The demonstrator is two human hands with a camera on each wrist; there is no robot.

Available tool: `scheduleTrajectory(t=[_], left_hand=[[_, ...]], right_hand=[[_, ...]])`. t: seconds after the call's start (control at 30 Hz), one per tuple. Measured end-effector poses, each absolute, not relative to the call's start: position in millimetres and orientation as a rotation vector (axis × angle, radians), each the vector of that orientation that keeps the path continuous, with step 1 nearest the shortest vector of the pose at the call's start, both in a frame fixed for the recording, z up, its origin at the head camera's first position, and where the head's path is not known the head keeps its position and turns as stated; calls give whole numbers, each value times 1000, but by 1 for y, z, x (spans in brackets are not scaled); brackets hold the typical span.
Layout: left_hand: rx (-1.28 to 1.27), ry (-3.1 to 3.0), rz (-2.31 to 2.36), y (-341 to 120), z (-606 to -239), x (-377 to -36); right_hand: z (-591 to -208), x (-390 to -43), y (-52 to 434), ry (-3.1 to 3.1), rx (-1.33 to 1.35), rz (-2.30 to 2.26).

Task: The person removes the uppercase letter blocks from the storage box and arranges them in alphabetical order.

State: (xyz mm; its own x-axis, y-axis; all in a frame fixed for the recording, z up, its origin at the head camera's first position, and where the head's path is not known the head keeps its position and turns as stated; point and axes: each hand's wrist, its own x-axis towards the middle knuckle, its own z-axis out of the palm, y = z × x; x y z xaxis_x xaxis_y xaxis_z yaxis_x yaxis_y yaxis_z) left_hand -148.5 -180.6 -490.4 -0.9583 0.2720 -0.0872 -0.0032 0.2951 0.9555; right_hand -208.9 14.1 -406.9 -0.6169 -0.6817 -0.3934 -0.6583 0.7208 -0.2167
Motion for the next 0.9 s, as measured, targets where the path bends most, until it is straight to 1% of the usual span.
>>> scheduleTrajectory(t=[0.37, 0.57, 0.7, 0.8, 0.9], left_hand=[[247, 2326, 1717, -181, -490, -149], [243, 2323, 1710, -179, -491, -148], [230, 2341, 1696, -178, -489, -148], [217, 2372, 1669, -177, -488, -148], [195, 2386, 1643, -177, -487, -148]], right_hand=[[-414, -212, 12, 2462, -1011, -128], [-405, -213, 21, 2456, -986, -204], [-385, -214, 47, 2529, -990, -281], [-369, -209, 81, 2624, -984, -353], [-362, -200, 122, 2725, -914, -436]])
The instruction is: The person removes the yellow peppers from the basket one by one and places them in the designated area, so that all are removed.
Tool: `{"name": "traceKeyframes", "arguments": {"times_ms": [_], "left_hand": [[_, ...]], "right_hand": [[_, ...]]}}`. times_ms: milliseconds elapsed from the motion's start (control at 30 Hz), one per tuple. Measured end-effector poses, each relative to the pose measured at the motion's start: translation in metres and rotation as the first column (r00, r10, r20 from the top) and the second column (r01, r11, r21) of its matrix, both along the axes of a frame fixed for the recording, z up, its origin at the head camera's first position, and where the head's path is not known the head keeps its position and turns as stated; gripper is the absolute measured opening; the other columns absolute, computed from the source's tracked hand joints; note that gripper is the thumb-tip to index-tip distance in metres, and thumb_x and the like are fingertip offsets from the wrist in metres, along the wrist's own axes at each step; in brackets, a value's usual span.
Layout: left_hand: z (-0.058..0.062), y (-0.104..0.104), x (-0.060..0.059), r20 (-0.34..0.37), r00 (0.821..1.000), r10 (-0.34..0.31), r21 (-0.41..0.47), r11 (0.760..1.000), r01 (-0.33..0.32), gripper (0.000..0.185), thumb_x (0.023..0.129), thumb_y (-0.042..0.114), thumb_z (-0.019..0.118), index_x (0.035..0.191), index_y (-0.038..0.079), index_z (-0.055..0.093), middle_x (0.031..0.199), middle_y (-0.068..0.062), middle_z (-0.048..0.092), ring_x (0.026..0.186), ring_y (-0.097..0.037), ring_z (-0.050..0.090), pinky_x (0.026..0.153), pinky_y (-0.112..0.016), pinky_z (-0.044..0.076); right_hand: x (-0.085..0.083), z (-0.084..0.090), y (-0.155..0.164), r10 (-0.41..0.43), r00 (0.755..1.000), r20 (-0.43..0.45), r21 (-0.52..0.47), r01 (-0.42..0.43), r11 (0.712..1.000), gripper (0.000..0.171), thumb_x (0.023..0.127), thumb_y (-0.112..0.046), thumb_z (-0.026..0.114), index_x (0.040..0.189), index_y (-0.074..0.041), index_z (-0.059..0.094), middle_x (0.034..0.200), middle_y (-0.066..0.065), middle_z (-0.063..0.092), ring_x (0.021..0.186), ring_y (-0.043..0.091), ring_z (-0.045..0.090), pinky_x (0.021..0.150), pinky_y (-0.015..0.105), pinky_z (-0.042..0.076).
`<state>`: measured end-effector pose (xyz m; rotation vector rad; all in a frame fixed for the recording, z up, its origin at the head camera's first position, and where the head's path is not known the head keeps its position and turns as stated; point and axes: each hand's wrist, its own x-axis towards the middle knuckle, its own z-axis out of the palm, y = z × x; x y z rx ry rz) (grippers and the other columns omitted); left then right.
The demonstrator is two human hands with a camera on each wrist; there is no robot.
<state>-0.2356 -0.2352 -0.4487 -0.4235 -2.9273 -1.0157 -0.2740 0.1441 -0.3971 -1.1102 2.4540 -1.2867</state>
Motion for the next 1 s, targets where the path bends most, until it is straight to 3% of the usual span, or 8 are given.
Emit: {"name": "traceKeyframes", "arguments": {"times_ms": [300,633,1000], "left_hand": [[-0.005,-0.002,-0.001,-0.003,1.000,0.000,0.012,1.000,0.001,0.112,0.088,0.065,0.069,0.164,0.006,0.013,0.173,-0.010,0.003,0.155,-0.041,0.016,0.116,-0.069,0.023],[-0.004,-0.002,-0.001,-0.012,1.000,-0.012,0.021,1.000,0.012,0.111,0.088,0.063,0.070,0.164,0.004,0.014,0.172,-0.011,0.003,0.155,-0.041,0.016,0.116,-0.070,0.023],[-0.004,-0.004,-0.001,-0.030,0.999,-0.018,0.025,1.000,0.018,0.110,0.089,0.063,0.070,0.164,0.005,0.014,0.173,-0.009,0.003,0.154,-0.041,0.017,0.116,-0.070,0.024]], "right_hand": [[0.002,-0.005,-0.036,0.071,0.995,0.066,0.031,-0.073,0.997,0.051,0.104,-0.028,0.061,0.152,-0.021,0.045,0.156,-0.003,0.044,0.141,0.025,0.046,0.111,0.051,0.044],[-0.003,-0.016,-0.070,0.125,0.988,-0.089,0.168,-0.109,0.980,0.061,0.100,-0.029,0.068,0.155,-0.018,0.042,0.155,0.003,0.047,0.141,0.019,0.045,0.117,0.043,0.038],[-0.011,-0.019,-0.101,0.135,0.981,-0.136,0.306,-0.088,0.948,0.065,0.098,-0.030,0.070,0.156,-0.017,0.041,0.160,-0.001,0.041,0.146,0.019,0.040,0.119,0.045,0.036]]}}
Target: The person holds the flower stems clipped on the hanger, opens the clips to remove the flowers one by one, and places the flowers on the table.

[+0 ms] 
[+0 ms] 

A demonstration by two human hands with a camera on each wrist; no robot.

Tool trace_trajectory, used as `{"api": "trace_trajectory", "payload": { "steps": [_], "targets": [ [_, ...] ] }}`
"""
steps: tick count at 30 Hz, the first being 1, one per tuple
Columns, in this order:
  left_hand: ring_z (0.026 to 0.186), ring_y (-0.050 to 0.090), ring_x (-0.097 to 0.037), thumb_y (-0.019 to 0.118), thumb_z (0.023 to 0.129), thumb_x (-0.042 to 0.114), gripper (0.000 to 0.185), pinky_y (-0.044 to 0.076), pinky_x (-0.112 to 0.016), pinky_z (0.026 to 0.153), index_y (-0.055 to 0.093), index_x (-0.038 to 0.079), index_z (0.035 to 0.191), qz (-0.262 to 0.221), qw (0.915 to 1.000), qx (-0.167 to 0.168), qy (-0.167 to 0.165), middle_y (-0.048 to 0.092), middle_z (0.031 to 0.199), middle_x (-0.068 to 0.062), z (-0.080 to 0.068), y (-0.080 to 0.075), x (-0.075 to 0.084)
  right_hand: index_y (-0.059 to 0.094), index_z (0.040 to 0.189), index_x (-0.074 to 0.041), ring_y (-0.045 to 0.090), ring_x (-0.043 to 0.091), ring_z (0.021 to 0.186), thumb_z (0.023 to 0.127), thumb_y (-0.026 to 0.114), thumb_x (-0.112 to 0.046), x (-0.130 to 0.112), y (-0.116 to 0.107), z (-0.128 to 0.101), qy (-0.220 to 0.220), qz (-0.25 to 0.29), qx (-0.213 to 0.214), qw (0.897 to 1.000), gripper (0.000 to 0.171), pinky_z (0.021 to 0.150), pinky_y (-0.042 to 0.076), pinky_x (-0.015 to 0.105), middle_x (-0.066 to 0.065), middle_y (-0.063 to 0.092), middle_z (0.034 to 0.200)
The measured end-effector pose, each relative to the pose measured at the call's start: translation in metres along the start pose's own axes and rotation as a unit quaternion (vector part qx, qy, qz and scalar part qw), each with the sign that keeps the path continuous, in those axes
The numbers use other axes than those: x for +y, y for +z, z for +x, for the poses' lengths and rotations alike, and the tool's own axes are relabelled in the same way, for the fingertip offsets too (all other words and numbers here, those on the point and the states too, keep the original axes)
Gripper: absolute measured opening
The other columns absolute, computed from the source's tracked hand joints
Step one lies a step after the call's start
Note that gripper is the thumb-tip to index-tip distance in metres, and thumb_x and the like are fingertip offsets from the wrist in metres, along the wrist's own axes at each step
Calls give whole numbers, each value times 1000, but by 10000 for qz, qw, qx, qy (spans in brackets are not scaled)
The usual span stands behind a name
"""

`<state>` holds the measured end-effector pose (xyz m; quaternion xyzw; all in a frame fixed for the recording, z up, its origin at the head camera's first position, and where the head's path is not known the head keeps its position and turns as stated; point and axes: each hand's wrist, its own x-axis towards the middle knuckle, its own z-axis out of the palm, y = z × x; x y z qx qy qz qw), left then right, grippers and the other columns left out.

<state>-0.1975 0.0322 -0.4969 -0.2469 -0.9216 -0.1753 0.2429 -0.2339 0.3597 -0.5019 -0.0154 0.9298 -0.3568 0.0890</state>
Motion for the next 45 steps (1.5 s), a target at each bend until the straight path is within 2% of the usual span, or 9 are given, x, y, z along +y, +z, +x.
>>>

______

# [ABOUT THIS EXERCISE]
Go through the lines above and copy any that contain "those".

# [YOUR RESPONSE]
The measured end-effector pose, each relative to the pose measured at the call's start: translation in metres along the start pose's own axes and rotation as a unit quaternion (vector part qx, qy, qz and scalar part qw), each with the sign that keeps the path continuous, in those axes
The numbers use other axes than those: x for +y, y for +z, z for +x, for the poses' lengths and rotations alike, and the tool's own axes are relabelled in the same way, for the fingertip offsets too (all other words and numbers here, those on the point and the states too, keep the original axes)

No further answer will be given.